A study recently published in the Journal of the American Medical Association shows that bartenders who worked in smoke-free conditions for as little as one month had a significant drop in respiratory problems and improved lung function. According to the study, in the month before the smoke-free bars provision went into effect, about three-fourths of surveyed bartenders reported respiratory symptoms such as wheezing, coughing and phlegm production. One to two months after the law, nearly 60 percent of those who had indicated respiratory symptoms were now symptom-free. Even bartenders who are smokers showed improved respiratory symptoms and function.
"The last four years have proven California's Law for a Smoke-Free Workplace to be a winner for employees and customers because they do not have to involuntarily breathe someone else's toxic smoke and for California's economy, especially the tourism and hospitality industries," Dr. Burns said. "Contrary to predictions of the National Smokers' Alliance, a tobacco industry front group, American Lung Association surveys show that the smoke-free bar law is supported and compliance is widespread."
Opponents to AB 13 argued that its passage would result in fewer tourists and reduced tourism revenue in California. Since 1995, the year AB 13 went into effect, tourism expenditures in California have grown from $53.8 billion in 1995 to $61.2 billion in 1997 and California continues to be a prime location for visitors.
Opponents also argued that restaurants and bars would see massive reduction in their revenue due to the smoke-free requirement. However, according to the State Board of Equalization, sales tax figures show that restaurant and bar revenues in the first quarter of
1998 exceeded the first quarter of 1997 by six percent. This growth added an additional $370 million to California's economy.
Public opinion polls show that the overwhelming majority of Californians support the smoke-free workplace law, including the smoke-free bar provision. An August 1998 poll conducted by Field Research Corporation found that of bar patrons surveyed, two-thirds
said that it is important to have smoke-free bars. The poll also showed that public support for smoke-free bars has continued to increase, even among smokers.
The Field poll also found that 85 percent of bar patrons reported that they would visit bars more often or not change their bar-going behavior as a result of the law prohibiting smoking in bars. This finding is reflected in recent Board of Equalization sales tax figures
showing that restaurant and bar revenues have increased since the smoke-free law went into effect.
In San Francisco, a random survey of 217 bars indicated that 78.3 percent were in compliance. Other compliance checks with the smoke-free bar law produced these American Lung Association survey results: Earlier this year in Sacramento, approximately 70 percent of the 60 local bars surveyed, including many sports bars, indicated that implementation of the smoke-free bar law is going smoothly with no problems. In addition, 100 percent of 35 downtown bars in San Diego were in compliance, according to a report released by the San Diego office around the time of the Super Bowl, plus another 87 percent in the City of Coronado (in San Diego County).

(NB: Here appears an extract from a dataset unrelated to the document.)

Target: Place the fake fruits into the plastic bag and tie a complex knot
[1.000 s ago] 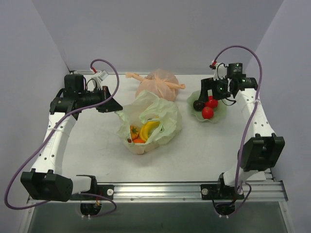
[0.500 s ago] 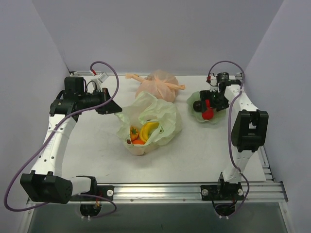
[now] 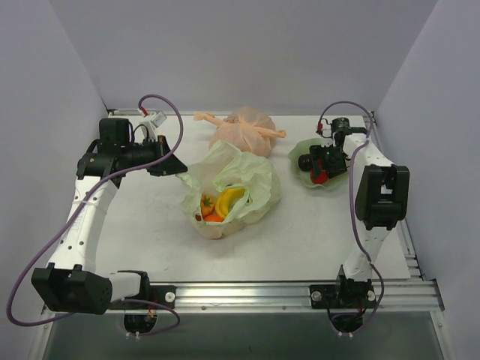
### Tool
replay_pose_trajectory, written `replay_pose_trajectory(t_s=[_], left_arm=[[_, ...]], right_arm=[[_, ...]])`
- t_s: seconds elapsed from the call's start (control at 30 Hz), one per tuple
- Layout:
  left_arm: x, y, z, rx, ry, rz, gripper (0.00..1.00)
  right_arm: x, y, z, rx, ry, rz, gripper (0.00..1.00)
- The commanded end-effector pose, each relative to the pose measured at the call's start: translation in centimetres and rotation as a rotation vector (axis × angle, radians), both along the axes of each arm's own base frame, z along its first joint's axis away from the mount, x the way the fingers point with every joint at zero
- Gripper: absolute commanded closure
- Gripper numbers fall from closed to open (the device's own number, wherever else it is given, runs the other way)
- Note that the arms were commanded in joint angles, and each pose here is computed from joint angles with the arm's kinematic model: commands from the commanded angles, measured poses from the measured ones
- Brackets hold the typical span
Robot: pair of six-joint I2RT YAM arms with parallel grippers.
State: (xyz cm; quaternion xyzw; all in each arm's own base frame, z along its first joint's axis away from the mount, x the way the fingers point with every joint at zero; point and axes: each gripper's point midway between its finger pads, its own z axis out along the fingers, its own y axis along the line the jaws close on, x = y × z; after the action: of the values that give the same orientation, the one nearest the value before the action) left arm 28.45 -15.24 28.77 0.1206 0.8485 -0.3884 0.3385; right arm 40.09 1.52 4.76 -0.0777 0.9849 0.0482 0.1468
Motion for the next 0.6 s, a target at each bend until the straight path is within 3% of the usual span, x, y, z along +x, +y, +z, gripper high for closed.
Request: replay_pose_trajectory(t_s=[0.0,0.13,0.3,0.43,0.57], left_arm=[[0.4,0.2,0.6,0.005,-0.05,-0.006,1.0],[0.3,0.1,0.7,0.001,-0.052,-0.01,1.0],[0.2,0.1,0.5,0.001,-0.051,-0.017,1.0],[0.3,0.0,0.3,-0.004,-0.048,-0.019,1.0],[0.4,0.1,0.5,-0.003,-0.055,-0.013,1.0]], right_arm=[[-1.0,0.7,3.7,0.033,-0.049,0.016,0.41],[-1.8,0.0,9.3,0.058,-0.168,0.015,0.61],[-2.7,0.6,14.5,0.063,-0.291,0.085,0.76],[-2.6,0.1,13.2,0.003,-0.256,0.083,0.23],[-1.9,0.1,10.0,0.012,-0.176,0.041,0.18]])
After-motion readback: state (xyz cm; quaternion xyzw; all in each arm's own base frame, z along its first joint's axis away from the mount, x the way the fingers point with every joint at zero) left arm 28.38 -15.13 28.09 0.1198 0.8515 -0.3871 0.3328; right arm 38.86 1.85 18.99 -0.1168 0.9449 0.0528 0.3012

Also, a 1998 February 10 ALA report documents that, of 42 bars in three San Mateo County cities, 86 percent were in compliance. The Contra Costa/Solano's BREATH
Project survey shows 94 percent compliance among bars and restaurants in San Francisco's Fisherman's Wharf tourist area and 100 percent compliance among the 11 bars and restaurants visited at Jack London Square, an Oakland tourist area. And, total sales tax receipts for all 118 Chico establishments holding licenses to serve alcohol increased by 10.3 percent in 1997 compared to 1996.
"The tobacco industry would have the public believe that a ventilation standard is possible for safe exposure to carcinogenic secondhand smoke," said Dr. Burns. "There is no safe level of exposure to secondhand smoke and tobacco companies cannot be entrusted to write California's health laws." Secondhand smoke is classified as a Group A Carcinogen by the Environmental Protection Agency (EPA).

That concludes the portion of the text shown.